Right. Open-source academic journals. I have little use for the dogmatic Marxism of my youth but if anybody had told me in 1967 that I was jeopardizing my economic prospects by joining a group that was fighting for open-source academic journals, I would have said “No thank you” and went on my merry way. And more importantly, the idea that “rural communes” could exist in a place like Brazil without “armed bodies of men” to protect them is absurd. Just read the article on the role of the cops in Brazil protecting the pistoleros working for the plantation owners in the June 2013 Harper’s by Glenn Cheney to understand how foolish this sounds. Workers and farmers need an army and police that can protect them against counter-revolutionaries. This was one of Marx’s key insights from the Paris Commune. It is too bad that some can ignore them at their own peril.

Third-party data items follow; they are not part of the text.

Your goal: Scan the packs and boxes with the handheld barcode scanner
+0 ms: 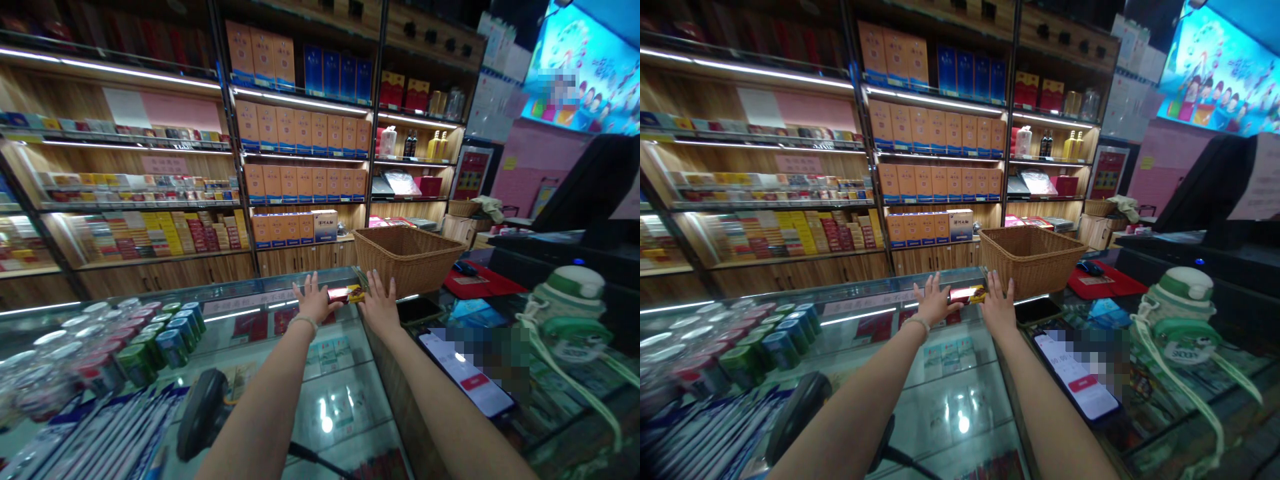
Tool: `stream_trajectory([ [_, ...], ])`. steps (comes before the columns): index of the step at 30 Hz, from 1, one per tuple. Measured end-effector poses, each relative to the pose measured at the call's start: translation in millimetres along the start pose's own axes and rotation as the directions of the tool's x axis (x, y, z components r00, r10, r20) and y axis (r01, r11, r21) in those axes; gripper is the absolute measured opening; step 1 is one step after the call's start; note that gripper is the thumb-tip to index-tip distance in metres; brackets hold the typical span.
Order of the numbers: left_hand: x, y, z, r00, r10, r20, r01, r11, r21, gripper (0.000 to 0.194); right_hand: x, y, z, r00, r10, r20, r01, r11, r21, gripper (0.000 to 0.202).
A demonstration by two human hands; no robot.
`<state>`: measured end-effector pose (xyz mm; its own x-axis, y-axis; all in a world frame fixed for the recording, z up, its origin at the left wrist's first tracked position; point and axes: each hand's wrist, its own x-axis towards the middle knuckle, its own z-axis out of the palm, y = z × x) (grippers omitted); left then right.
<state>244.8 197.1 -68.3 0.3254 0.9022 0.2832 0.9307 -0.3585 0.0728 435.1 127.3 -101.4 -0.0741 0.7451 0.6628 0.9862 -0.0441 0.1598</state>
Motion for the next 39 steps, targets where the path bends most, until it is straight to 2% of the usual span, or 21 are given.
stream_trajectory([
  [4, -2, 0, -3.8, 1.0, 0.027, 0.011, -0.027, 0.998, 0.048, 0.077, 0, 0, 0, 1.0, -0.003, 0.012, 0.003, 1.0, 0.005, 0.034],
  [8, -4, 1, -6.8, 0.999, 0.042, -0.002, -0.042, 0.996, 0.078, 0.084, 0, 0, 0, 1.0, -0.002, -0.027, 0.002, 1.0, -0.003, 0.038],
  [18, -17, 3, -7.9, 0.992, 0.062, -0.107, -0.055, 0.996, 0.066, 0.085, -3, 1, -2, 1.0, -0.02, -0.024, 0.022, 0.997, 0.076, 0.066],
  [25, -30, 3, -13.2, 0.992, 0.073, -0.098, -0.066, 0.995, 0.076, 0.087, -6, -1, -4, 1.0, -0.015, -0.025, 0.017, 0.997, 0.081, 0.064],
  [32, -47, 2, -43.0, 0.98, 0.11, -0.168, -0.092, 0.989, 0.113, 0.083, -7, -1, -14, 0.996, -0.062, -0.061, 0.065, 0.996, 0.052, 0.064],
  [39, -60, -6, -79.5, 0.949, 0.153, -0.277, -0.118, 0.983, 0.141, 0.079, 6, -26, -57, 0.987, -0.037, -0.157, 0.052, 0.995, 0.09, 0.065],
])
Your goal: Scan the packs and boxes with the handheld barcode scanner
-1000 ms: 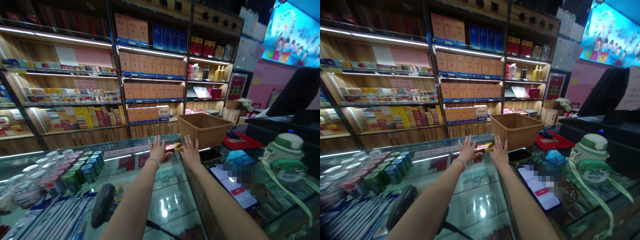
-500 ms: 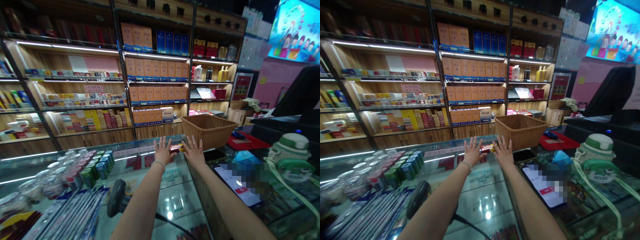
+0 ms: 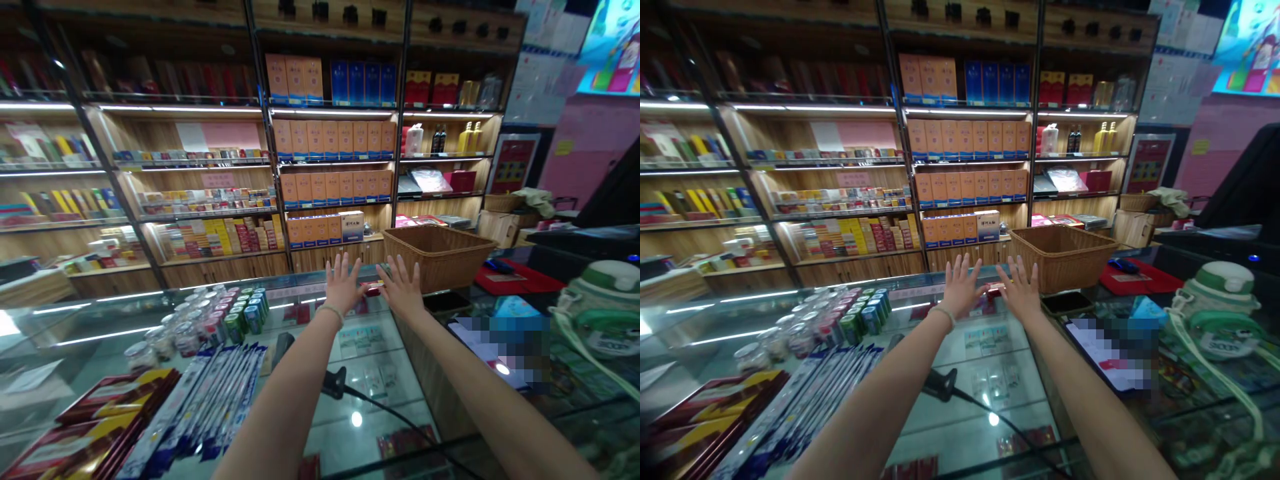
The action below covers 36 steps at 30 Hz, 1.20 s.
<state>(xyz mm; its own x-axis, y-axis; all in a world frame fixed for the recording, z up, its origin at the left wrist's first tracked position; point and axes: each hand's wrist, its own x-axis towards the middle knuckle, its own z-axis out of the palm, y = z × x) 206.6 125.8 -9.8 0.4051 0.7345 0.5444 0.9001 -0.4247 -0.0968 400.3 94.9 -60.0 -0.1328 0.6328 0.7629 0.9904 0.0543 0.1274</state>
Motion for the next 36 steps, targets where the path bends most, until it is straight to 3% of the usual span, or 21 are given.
stream_trajectory([
  [10, -30, -38, -66.1, 0.994, 0.023, -0.103, -0.022, 1.0, 0.018, 0.077, 20, -54, -52, 0.997, 0.021, -0.079, -0.016, 0.998, 0.067, 0.065],
  [20, -78, -87, -121.1, 0.972, 0.023, -0.233, -0.011, 0.998, 0.055, 0.072, 27, -115, -102, 0.997, 0.015, -0.077, -0.004, 0.99, 0.138, 0.056],
  [28, -121, -122, -147.5, 0.962, 0.019, -0.272, 0.009, 0.995, 0.103, 0.067, 20, -165, -128, 0.998, 0.008, -0.068, 0.007, 0.976, 0.216, 0.052],
  [36, -167, -144, -167.1, 0.969, -0.017, -0.248, 0.054, 0.989, 0.14, 0.065, 0, -206, -147, 0.997, -0.01, -0.075, 0.029, 0.965, 0.261, 0.052],
])
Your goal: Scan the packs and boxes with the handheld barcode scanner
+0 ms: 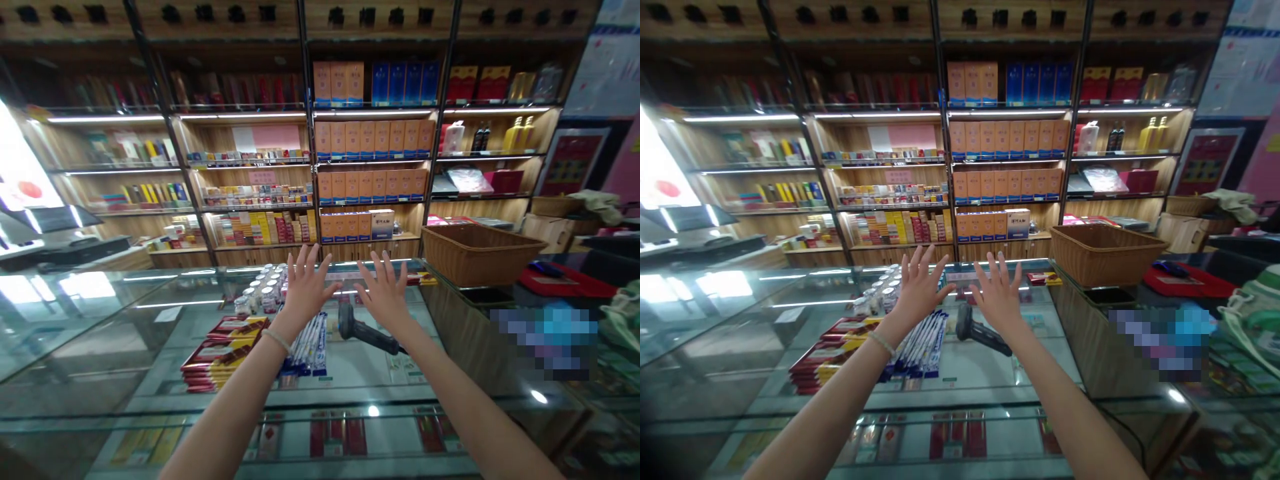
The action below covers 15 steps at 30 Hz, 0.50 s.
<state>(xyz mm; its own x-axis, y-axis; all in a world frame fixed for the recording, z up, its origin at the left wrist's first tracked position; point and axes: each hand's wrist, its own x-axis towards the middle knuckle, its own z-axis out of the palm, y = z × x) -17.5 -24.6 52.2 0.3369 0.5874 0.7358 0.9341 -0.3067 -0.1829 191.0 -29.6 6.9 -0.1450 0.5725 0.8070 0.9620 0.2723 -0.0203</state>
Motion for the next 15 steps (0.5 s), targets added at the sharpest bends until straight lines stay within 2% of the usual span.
stream_trajectory([
  [8, -28, -25, -15.6, 0.996, -0.071, 0.061, 0.07, 0.997, 0.018, 0.065, -13, -26, -2, 1.0, 0.007, 0.028, -0.008, 0.999, 0.049, 0.053],
  [15, -46, -55, -42.5, 0.99, -0.111, 0.083, 0.105, 0.991, 0.079, 0.063, -16, -57, -3, 0.999, -0.029, 0.027, 0.026, 0.995, 0.095, 0.055],
])
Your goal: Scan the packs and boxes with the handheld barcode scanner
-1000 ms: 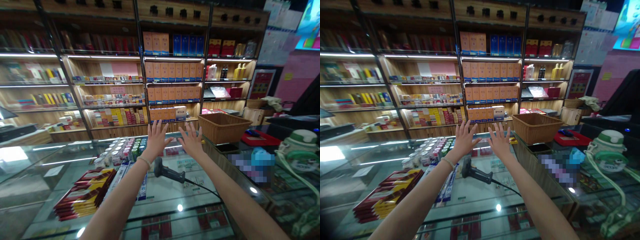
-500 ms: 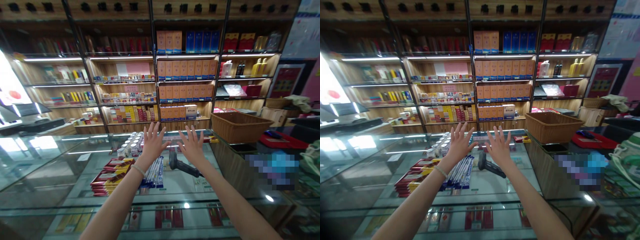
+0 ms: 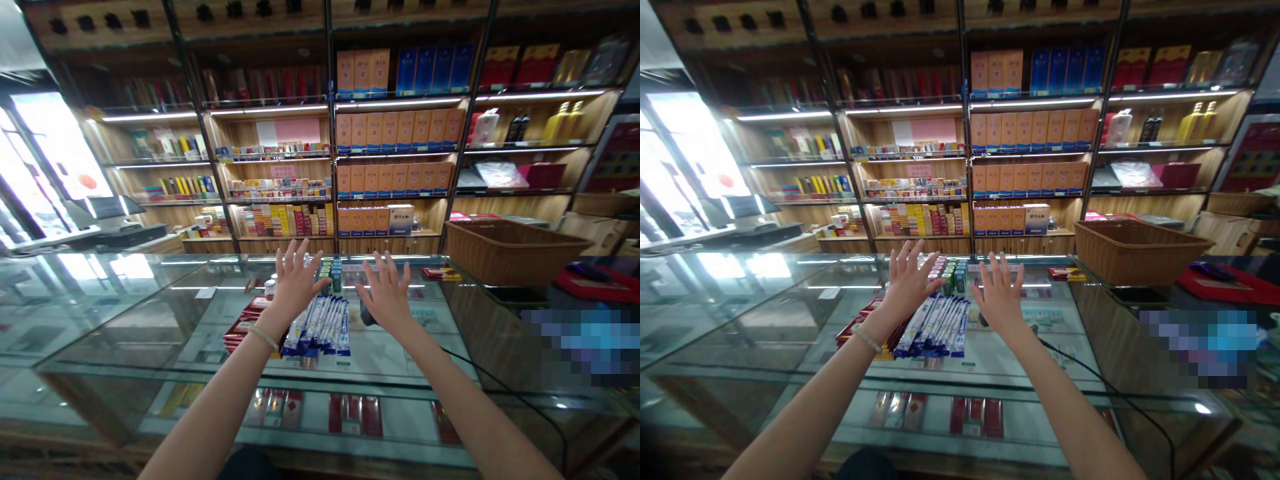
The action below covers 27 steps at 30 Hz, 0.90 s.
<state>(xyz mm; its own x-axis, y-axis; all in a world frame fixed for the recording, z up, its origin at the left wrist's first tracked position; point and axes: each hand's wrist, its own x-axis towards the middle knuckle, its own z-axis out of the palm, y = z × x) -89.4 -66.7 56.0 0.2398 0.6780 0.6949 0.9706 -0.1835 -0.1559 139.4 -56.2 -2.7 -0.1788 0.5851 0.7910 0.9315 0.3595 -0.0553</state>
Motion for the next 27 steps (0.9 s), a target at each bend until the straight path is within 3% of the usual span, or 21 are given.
stream_trajectory([
  [12, -34, -60, -28.3, 0.997, -0.071, 0.013, 0.069, 0.992, 0.11, 0.058, -4, -51, 14, 0.997, -0.067, 0.042, 0.063, 0.995, 0.076, 0.057],
  [27, -87, -131, -40.2, 0.981, -0.168, 0.094, 0.153, 0.978, 0.144, 0.056, -13, -126, 24, 0.981, -0.151, 0.126, 0.121, 0.969, 0.215, 0.055],
])
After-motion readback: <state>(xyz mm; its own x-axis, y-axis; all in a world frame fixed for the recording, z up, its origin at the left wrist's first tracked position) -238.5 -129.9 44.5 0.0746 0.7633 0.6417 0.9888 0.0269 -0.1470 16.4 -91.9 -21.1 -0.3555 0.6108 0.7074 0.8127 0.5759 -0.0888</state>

Most of the rest of the article is filled with the same kind of vaporous nonsense, with this being typical:
From the construction of barricades and makeshift field hospitals to the impromptu gatherings of citizens cleaning the streets the morning after a riot; and from the emergence of fully-functioning non-monetary mini-societies within the tent camps, replete with kitchens, media centers and libraries, to the spontaneous emergence of neighborhood assemblies, working groups and mutual solidarity networks — the protesters self-managed it all.
I don’t know how to tell this to Roos, a PhD Researcher at the European University Institute in Florence, but Egyptians are rising up because they lack sufficient food to eat and gasoline to keep their cars functional. “Non-monetary mini-societies” are not the answer for the upwards of fifty million people in the economically active population.
Socialism has had a troubled past but it is within socialism that strategies and tactics can be developed in order to take power away from the rich and use the state to better the lives of working people. As old-fashioned as that may sound, there is no alternative.